Era l’apice del “Fenomeno Milano” ma poi è arrivato il Covid e l’infelice campagna #Milanononsiferma. E invece si è fermata eccome. E lì sono iniziati i guai. La città si è svuotata. Il south working, letteralmente il lavoro da remoto per aziende fisicamente collocate nell’Italia del Nord, ha preso sempre più piede. Beppe Sala però non ha mollato, dal suo ufficio tutte le mattine dava il buongiorno alla città sulla sua pagina Instagram (format che oggi è diventato un podcast intitolato Buongiorno Milano e prodotto da Chora), buttando acqua sul fuoco. E ha funzionato. Con lo slogan Milano sempre più Milano ha conquistato il secondo mandato. La città però sembra tutt’altro che Milano. L’opposizione continua a dipingerla come una sorta di Gotham City padana covo di delinquenti. Qualcuno la paragona addirittura alla violentissima New York degli Anni 80. Sono sempre più numerosi gli episodi di risse tra giovani che, pagando più di tutti il peso della pandemia, cercano ogni modo possibile per sentirsi vivi. Accadono i fatti terribili delle violenze sessuali in Piazza Duomo di Capodanno 2022 e il sindaco schiera 500 vigili e nuove telecamere. L’opposizione accusa: «La città paga problemi irrisolti». E poi c’è la povertà. Le code che si allungano davanti all’associazione Pane Quotidiano, a un passo dall’avveniristico campus Bocconi, e alla Caritas. L’occupazione è sì ripresa dopo la pandemia ma spesso i redditi non bastano ad arrivare a fine mese, complice anche il caro bollette, il precariato, lo sfruttamento.

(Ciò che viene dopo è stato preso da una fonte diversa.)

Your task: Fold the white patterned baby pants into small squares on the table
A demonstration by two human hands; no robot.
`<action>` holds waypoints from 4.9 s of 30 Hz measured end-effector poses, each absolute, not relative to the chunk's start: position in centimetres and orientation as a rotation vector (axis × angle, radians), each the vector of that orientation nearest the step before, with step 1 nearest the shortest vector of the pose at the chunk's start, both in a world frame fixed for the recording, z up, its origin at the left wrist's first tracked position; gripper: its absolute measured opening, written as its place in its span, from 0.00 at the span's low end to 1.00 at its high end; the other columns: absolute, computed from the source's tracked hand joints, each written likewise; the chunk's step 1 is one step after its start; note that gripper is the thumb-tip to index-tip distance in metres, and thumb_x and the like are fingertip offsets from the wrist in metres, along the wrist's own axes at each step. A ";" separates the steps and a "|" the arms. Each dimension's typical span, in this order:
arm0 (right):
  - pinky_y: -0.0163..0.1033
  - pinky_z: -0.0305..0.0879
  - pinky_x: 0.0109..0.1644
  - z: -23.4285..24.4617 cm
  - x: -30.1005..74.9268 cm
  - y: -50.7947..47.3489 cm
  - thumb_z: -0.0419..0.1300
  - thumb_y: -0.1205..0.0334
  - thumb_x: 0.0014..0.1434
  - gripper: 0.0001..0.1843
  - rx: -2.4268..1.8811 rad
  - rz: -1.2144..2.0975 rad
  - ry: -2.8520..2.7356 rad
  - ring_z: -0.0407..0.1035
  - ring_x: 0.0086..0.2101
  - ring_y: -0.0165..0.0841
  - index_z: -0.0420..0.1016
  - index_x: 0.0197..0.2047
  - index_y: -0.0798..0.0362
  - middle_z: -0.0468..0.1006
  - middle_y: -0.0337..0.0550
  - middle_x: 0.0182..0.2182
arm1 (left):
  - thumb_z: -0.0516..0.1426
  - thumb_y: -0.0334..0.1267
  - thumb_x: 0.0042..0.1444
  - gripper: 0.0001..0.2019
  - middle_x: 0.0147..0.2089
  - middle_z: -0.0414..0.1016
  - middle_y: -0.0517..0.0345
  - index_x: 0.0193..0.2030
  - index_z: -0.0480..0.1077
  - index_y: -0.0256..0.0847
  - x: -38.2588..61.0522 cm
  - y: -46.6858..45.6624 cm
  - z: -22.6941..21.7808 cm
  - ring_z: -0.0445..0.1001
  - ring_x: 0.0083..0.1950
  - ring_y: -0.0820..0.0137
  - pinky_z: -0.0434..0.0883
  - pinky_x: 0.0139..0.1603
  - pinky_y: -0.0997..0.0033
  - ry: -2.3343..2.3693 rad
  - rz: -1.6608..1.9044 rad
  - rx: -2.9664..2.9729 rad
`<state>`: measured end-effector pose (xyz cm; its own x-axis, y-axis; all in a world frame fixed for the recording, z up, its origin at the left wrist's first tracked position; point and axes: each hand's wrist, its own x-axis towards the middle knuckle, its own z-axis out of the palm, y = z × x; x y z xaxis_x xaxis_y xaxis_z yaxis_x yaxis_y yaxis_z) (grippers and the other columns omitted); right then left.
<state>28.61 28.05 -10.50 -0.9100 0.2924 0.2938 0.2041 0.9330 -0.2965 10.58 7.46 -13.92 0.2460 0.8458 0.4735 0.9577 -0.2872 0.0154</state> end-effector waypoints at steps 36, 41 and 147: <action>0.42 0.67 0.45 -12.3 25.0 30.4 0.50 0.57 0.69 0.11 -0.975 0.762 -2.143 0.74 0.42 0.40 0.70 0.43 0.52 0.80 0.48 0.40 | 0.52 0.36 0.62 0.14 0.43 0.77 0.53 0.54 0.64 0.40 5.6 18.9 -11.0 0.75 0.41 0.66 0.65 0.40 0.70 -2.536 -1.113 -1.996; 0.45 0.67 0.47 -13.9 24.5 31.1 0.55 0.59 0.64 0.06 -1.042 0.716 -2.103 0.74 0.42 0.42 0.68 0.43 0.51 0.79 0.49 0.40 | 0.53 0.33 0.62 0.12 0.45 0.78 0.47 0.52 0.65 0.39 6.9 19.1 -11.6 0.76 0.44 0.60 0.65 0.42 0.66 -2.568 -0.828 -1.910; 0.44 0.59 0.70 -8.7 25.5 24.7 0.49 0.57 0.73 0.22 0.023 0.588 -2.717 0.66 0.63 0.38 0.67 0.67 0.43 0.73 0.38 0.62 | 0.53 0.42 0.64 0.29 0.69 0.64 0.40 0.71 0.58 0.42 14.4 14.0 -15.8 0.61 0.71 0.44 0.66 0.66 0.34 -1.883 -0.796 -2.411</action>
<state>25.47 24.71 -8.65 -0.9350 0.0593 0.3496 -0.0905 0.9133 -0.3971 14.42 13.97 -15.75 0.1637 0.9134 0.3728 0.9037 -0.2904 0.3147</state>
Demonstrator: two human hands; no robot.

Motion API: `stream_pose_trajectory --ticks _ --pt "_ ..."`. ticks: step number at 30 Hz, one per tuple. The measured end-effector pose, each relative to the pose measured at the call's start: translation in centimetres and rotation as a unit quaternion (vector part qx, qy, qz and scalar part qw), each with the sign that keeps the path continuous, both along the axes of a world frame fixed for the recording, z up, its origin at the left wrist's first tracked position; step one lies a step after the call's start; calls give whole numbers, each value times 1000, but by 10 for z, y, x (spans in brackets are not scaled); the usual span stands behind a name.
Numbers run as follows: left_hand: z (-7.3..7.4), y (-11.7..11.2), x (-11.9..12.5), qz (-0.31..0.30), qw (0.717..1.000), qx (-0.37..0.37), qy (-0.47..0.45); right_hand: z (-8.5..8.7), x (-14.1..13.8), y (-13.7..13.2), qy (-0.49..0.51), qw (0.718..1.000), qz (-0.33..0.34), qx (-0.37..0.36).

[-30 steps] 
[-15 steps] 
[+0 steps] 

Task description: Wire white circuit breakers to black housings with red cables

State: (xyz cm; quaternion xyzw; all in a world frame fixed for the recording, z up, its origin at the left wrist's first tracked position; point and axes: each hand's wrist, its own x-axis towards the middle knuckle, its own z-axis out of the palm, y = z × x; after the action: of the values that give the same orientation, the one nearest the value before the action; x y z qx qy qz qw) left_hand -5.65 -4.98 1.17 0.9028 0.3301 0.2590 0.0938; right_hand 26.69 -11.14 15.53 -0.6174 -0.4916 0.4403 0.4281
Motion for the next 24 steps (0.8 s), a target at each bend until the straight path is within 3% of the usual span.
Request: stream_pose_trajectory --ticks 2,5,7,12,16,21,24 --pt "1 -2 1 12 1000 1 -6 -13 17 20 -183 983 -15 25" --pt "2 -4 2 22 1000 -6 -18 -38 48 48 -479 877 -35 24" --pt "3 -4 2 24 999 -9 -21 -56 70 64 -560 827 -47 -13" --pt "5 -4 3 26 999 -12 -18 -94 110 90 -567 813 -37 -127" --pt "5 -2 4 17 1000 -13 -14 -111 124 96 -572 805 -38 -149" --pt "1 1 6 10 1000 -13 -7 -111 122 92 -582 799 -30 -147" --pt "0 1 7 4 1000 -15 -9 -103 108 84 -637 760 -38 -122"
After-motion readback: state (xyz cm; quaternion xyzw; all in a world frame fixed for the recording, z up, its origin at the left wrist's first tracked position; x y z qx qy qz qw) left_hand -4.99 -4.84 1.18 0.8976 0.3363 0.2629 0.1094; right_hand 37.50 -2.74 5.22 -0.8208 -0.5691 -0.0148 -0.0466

Non stupisce dunque che, come ha ricordato Presa Diretta, la spesa sociale del Comune sia di 250 milioni l’anno. La favola del Place to be, della mobilità sostenibile, delle ciclabili per tutti, dei diritti per tutti, dell’accoglienza festosa, si è semplicemente rivelata per quello che è: una favola. A cui i milanesi di nascita e di adozione, almeno fuori dalla circonvalla e dal fortino di City Life, hanno smesso di credere già da un po’.